I also have a question about the benchmark. For now it's handmade by editing a textfile with average timestamp for different number of thread. I tried using the Benchmark macro in the test_sparseLinAlg.cpp but it was not recognized when compiling the testsuite, is it disabled by default and if so where can i edit it ?

tomlqc · 2024-11-19T15:41:25Z

Hi @mvandelle,
I realized that my answers need clarification. For the tests, make sure that your C++ code is tested in one of the C++ tests, e.g. TestHelpersStateVectors.hpp or Test_ObservablesLQubit.cpp via SparseHamiltonian, and as well in one of the python tests in pennylane-lightning/tests/lightning_qubit/. This might already be the case because you're optimizing an existing function, so please confirm that this is already the case or update the tests.
For the benchmarks, you can use a script of your own, in which case please provide us this code, and show numbers and/or plots here in the PR. To upload larger scripts you may use https://gist.github.com.
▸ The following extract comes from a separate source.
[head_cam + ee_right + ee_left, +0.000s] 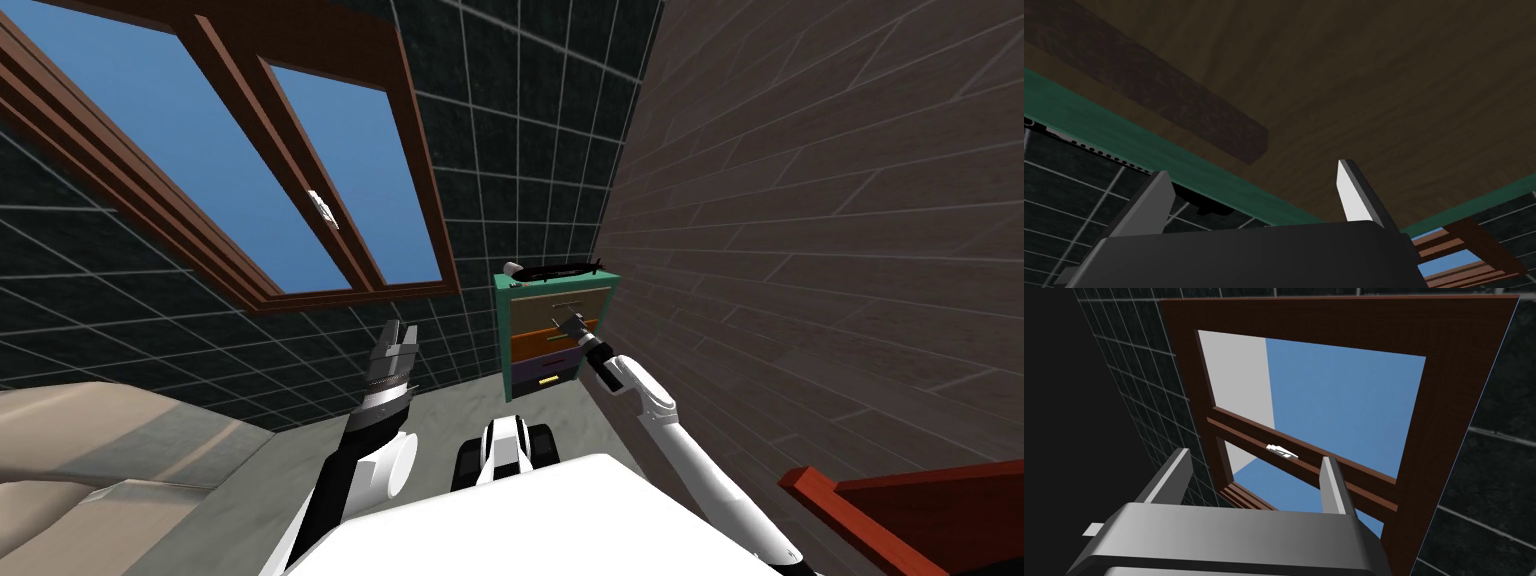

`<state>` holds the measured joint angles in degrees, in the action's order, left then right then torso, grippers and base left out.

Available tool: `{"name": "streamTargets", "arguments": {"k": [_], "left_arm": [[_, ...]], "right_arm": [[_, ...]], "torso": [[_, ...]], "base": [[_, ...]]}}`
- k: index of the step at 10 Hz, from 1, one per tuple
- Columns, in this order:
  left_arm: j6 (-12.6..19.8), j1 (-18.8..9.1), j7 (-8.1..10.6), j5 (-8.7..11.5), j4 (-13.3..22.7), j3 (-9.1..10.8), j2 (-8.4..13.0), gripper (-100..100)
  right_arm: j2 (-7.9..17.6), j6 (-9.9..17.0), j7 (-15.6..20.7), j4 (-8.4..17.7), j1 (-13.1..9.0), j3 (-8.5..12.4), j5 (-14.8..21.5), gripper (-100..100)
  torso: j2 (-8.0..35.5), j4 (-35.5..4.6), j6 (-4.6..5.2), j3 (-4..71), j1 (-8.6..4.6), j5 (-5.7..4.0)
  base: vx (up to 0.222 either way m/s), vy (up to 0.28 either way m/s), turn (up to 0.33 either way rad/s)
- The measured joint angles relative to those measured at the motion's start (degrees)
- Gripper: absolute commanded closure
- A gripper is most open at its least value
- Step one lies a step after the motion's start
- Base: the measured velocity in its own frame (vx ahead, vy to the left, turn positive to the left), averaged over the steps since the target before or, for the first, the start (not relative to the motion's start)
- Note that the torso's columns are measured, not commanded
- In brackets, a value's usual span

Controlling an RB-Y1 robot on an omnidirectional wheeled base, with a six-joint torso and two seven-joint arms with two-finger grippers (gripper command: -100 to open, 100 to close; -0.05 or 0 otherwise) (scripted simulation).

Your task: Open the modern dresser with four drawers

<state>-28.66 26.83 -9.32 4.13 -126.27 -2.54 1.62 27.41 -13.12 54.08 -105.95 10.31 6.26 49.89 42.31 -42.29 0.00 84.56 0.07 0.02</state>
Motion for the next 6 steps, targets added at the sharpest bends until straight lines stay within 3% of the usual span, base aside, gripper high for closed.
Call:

mvandelle · 2024-11-19T16:17:07Z

Hi @tomlqc,
Thank you for the clarification

mvandelle · 2024-11-20T22:32:20Z

Hi @tomlqc ,
I commited the change on the apply_sparse_matrix function. I also updated the test of this function in C++, adding a testcase that run the function with a different number of threads. I checked the python test, this function is already tested with sparse hamiltonian in test_measurements_sparse.py. Here is the scripts i used to benchmark my implementation : https://gist.github.com/mvandelle/eb91eb52c7ddb20c74725a9061501f87. I plotted the runtime when increasing the number of qubits, i also plotted the old implementation of apply_sparse_matrix in order to compare with the new one using threads. "Auto thread" represent the performance of the new function when no specific number of threads is given in the parameter of the function. In this case the number of thread is decided using std::thread::hardware_concurrency(). I'm sorry for the delay again but the timing between this assessment and my homework for the university was really bad. Don't hesitate to ask me if you need anything else.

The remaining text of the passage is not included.